The draft-Mattis chorus has gotten loud enough that the general was asked about it — again — after a speech Friday. But it poppled on the radar a few weeks ago, when the Daily Beast reported, “Close to a dozen influential donors — involving politically-involved billionaires with deep pockets and conservative leanings — are ready to put their resources behind Mattis. At their request, a small group of political operatives have taken the first steps in the strategic legwork needed for a bid.”
Bored billionaires and a bumper crop of Republican consultants: What could possibly go wrong?

A couple things.
Just to be clear: The reasons this is a terrible idea don’t involve any personal failings on Mattis’ part.
The head of US Central Command from 2010 to 2013 at the tail end of his 42 years in the service, Mattis earned the “warrior monk” moniker with his voracious reading habit: By the end of his career, his “work” library had reached some 7,000 books. He’s a man of history, whip-smart and with enough humility to know what he doesn’t know. But he’s not remotely a winning presidential candidate — certainly not in 2016.
The three most obvious problems with the draft-Mattis drive are:
1) He has no path to victory. The Daily Beast story says the billionaire backers think the strategy is to have him file as an independent (third-party) candidate, win a few really important states and keep Hillary Clinton and Donald Trump (or Ted Cruz) from winning 270 electoral votes. That tosses the race to the House of Representatives, which (in this telling) would surely choose a decorated leader like Mattis over the Democrat and Republican.
In fact, even getting on the ballots of all 50 states is an expensive challenge; some deadlines for filing signatures land next month. And no third-party candidate has won any state for decades — most states are in fact a lock for one of the two major-party candidates.

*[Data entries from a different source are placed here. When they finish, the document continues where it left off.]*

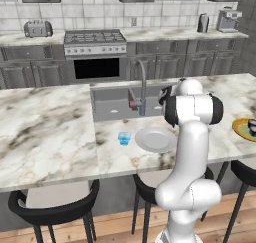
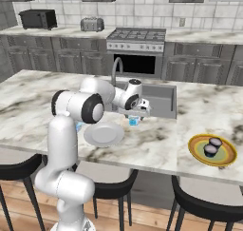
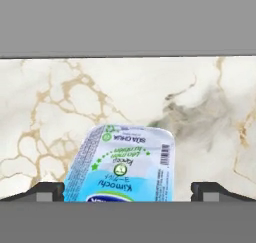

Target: Place two yogurt containers on each plate.

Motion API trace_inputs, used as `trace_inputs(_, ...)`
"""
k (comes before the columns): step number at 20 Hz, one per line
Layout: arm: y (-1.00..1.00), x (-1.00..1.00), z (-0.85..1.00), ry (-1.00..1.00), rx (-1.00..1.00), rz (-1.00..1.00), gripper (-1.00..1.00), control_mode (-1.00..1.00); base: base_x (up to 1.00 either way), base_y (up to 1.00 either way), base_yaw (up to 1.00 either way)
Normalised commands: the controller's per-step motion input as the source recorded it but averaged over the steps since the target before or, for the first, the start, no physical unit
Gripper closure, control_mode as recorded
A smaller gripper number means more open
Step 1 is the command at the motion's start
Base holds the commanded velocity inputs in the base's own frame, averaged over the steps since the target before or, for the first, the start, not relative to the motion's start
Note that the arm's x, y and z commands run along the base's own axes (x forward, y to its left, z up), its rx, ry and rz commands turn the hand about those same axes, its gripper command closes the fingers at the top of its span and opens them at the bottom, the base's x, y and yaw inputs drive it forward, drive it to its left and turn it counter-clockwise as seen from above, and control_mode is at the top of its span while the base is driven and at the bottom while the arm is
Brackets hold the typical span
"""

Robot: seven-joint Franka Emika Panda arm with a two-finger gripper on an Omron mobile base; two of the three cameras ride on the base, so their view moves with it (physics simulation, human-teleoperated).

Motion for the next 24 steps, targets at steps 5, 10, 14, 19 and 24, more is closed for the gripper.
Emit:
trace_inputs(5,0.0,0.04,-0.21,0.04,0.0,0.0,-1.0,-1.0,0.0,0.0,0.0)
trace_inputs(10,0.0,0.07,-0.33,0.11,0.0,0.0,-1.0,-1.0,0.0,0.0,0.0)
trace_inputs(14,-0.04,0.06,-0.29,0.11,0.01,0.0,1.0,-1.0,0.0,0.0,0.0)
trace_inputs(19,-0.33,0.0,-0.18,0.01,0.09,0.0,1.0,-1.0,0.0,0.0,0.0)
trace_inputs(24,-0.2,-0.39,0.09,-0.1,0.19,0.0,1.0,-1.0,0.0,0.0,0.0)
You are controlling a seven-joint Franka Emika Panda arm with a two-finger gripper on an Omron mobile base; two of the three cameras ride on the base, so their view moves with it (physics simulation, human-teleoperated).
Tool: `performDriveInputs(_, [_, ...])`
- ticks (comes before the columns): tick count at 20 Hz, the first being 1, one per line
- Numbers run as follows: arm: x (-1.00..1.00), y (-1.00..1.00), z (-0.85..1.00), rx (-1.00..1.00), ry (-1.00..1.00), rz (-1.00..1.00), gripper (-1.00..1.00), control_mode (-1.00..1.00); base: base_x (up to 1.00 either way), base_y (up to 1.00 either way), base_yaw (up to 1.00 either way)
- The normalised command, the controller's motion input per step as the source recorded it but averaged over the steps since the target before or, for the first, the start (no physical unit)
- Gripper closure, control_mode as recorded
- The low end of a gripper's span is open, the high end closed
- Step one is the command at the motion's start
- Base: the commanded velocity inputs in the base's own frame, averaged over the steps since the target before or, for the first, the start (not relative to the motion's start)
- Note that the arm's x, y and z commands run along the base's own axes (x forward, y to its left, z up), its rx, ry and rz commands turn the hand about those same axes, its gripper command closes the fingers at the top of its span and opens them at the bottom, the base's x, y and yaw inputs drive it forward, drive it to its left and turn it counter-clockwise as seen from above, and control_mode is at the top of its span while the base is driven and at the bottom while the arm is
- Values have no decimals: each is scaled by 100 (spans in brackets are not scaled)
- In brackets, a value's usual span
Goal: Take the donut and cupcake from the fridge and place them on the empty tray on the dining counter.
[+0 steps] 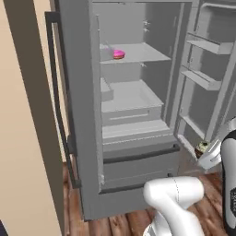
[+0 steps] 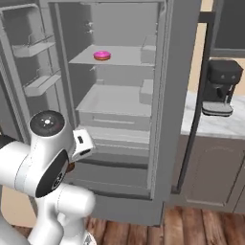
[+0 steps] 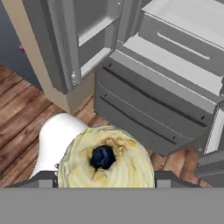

The other strategy is to somehow get Mattis nominated at the Republican convention. Sorry: Even after the first ballot (should Trump not win right there), Trump and Cruz have almost 1,400 delegates between them already — more than enough to deny anyone else the nomination.
The convention’s just not going to pick a guy who didn’t run, seems imposed on the party’s grass roots by its elite and whose positions on domestic policy are mostly a mystery.
That brings us to the second problem: If this takes off, it’ll take the remaining air right out of the Cruz campaign — supposedly the one viable candidate remaining in the race, and the one the stop-Trump troops at least theoretically hope to boost.
By not spending their time and energy on existing candidates, they send the message that while they don’t want Trump to win, they don’t believe in any of the other candidates, either.
By batting their eyelashes at Mattis, they’re telegraphing the fact that they’ve given up on Cruz, who already has more than 500 delegates himself. And if that helps Trump pick up any more momentum, he’ll have the nomination locked up before the convention — making the Mattis flirtation irrelevant.
And third, there’s what I like to call the Eisenhower Temptation: The desire to go running into the arms of a hero general.
“It’s Eisenhower Time for the Republicans,” blared the headline of an op-ed in Monday’s Wall Street Journal by former Air Force Secretary Thomas Reed. After mentioning some GOPers’ desire to parachute in a white knight at the convention, Reed writes, “How about handing the parachute to a military hero?”
How about not?
Even putting aside the differences between Ike and Mattis (or Ike and every proposed savior-general since; last time it was David Petraeus), the fact is the parties should avoid sending the message that American politics is so messed up as to warrant handing over the presidency to a bone-deep military man — even a retired one — without a single voter casting a ballot for him.
Plus, the wars Mattis came to prominence prosecuting are still going on. At least World War II was over by the time Ike ran for president. Do we want the guy leading a war to retire and take over as president during that same war?
Americans are lucky to have James Mattis, and they are right to admire him. But they should admire him from a distance.